Para assim decidir, o tribunal a quo, para além do mais e estribando-se na mais recente jurisprudência deste STA, considerou que o n.º 4 do artigo 69.º do CIRC, na redação anterior à que lhe foi introduzida pela Lei n.º 82-C/2014, de 31/12, se aplica quer às sociedades dominadas, quer às sociedades dominantes, e julgou improcedentes os invocados vícios de violação do Direito Comunitário e de violação dos princípios constitucionais da neutralidade fiscal e da capacidade contributiva, da liberdade de iniciativa económica e de organização empresarial e da igualdade.
Face às conclusões de recurso, as questões que vêm colocadas pela Recorrente e que aqui cumpre apreciar e decidir reconduzem-se a saber se deve ou não considerar-se admissível que relativamente ao mesmo regime - Regime Especial de Tributação dos Grupos de Sociedades (RETGS) - o legislador crie distinções entre sociedades dominantes residentes em Portugal e as sociedades dominantes residentes em outro Estado-Membro da União Europeia (UE) ou no Espaço Económico Europeu (EEE), exigindo que, para poderem revestir a natureza de sociedades dominante do RETGS, as primeiras não sejam portadoras de prejuízos nos três exercícios anteriores ao do início da aplicação do regime, mas já permitindo que as segundas sejam portadoras desses prejuízos, que coloca em crise a aplicação do artigo 69.º, nº 4, al. c) do CIRC, por violação do Direito Comunitário, em função da sua não conformidade com o disposto no artigo 26.º do TFUE bem como analisar a invocada violação de princípios constitucionais, como sejam os princípios da liberdade de iniciativa económica, da neutralidade, da capacidade contributiva e da igualdade e ainda saber se deve ou não ser efectuado reenvio prejudicial ao TJUE.
Sucede que, como aliás resulta da sentença recorrida, o Supremo Tribunal Administrativo já se pronunciou sobre todas as questões aqui em causa no acórdão de 12/10/2022, no Processo 1126/18.0 BEPRT, sendo que as alegações ali produzidas são praticamente idênticas às do presente recurso.
Aliás, o entendimento ali vertido no sentido de que o legislador utiliza no corpo da norma constante do artº. 69.º, nº.4, do C.I.R.C., a expressão "sociedades", com tal expressão abarcando tanto as dominantes como as dominadas, dado que a identificada norma consagra os requisitos comuns a todas as sociedades do grupo” foi posteriormente reiterado, designadamente, nos acórdãos de 26/10/2022, Processo 501/18.4BEPRT, de 7/12/2022, Processo 494/18.8BEPRT e de 29/3/2023, Processo 540/18.5BEPRT.
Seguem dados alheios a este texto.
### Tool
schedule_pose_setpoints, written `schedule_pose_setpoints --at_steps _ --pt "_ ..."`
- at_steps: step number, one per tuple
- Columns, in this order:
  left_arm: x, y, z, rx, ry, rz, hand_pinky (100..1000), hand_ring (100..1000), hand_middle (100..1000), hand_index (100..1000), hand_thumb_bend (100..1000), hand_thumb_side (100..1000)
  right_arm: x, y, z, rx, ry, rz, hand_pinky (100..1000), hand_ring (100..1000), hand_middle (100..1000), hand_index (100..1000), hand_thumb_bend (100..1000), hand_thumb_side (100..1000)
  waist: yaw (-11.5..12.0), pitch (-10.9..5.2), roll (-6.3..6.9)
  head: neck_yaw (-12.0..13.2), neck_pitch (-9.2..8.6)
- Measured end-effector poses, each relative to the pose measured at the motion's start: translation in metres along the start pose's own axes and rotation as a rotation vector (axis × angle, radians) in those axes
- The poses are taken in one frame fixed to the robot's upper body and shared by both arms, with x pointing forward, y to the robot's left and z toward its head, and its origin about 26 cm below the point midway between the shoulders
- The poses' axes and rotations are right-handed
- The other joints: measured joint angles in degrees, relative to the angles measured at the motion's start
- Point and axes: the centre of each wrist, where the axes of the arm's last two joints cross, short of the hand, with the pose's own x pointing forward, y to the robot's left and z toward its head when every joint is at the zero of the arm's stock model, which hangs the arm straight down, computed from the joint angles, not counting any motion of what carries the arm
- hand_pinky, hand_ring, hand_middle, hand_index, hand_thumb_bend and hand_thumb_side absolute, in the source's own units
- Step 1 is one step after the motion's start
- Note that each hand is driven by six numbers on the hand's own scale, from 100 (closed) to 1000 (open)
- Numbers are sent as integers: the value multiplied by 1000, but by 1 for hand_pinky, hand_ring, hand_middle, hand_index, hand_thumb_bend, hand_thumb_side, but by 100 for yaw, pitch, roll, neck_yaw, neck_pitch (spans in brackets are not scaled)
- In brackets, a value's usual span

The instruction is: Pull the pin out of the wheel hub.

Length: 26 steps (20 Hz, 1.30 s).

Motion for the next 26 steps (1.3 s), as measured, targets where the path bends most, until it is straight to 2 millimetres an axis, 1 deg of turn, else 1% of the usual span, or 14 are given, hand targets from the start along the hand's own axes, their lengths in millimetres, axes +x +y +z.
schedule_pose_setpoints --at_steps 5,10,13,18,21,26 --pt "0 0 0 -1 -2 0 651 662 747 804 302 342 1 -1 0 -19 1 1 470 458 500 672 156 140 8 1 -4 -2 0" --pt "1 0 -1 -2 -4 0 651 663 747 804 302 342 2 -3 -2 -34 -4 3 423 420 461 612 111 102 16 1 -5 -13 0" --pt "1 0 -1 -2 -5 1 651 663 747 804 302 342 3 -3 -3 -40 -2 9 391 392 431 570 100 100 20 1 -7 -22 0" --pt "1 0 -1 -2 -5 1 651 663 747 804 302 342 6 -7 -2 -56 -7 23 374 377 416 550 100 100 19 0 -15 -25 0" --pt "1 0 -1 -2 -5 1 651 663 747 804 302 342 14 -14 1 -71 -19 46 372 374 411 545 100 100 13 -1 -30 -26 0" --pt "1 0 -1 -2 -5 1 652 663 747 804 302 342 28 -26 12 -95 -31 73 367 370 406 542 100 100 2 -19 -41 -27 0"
Neste contexto, e porque se trata de jurisprudência cuja fundamentação jurídica tem plena aplicação no caso vertente, e que se subscreve integralmente, e também com vista a promover uma interpretação e aplicação uniformes do direito (artigo 8.º, n.º 3 do CC), remetemos, nos termos do disposto nos artigos 663.º, n.º 5, 2.ª parte, e 679.º, ambos do CPC, aplicável ex vi do artigo 281.º do CPPT, para a fundamentação jurídica adoptada no referido acórdão de 12/10/2022, no Processo 1126/18.0 BEPRT, cuja junção aos autos nos dispensamos de fazer por se encontrar integralmente disponível para consulta em www.dgsi.pt.
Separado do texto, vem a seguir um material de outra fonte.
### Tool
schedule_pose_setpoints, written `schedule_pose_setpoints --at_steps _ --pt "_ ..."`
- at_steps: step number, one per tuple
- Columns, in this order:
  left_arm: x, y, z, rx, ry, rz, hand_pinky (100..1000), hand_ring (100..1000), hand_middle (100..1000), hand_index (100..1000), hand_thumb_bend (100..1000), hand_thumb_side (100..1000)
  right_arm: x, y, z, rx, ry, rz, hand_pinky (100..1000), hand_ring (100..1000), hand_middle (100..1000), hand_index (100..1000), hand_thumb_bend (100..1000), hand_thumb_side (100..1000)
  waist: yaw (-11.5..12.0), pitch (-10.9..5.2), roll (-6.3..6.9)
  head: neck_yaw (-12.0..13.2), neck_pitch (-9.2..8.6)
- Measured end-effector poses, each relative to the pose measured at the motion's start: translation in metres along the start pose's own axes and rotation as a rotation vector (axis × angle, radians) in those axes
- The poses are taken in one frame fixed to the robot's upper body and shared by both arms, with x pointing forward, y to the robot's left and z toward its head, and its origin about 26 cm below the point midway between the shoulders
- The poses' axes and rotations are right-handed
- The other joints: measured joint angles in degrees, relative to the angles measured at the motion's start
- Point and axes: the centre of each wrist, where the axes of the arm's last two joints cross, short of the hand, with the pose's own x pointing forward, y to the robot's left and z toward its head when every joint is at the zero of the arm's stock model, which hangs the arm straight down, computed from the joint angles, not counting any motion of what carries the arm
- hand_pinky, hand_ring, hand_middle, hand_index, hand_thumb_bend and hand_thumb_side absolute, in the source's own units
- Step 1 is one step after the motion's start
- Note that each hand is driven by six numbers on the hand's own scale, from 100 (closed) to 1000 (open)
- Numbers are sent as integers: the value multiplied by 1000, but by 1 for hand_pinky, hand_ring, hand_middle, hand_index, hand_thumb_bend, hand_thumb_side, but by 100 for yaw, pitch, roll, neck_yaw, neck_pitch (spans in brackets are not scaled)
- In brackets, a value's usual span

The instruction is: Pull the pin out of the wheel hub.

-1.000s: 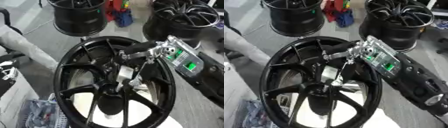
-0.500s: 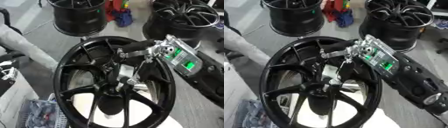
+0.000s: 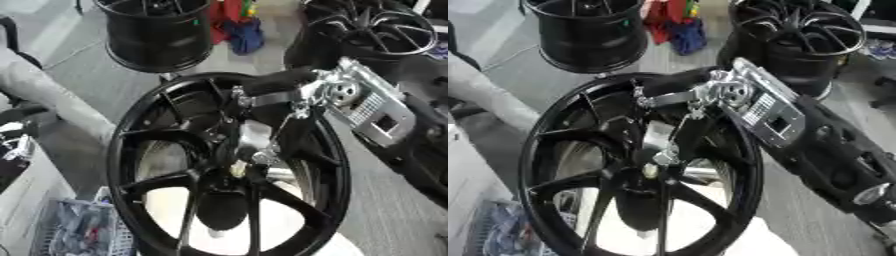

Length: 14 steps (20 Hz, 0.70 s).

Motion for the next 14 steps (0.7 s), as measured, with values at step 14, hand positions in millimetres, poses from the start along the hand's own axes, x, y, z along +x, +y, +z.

Deste modo, é de concluir, também aqui, que o recurso não merece provimento, sendo de manter a sentença recorrida.

3. Decisão
Assim, pelo exposto, acordam os juízes da Secção de Contencioso Tributário deste Supremo Tribunal Administrativo em negar provimento ao recurso.

Custas pela Recorrente.

Lisboa, 6 de março de 2024. – Fernanda de Fátima Esteves (relatora) - Pedro Nuno Pinto Vergueiro – Isabel Cristina Mota Marques da Silva.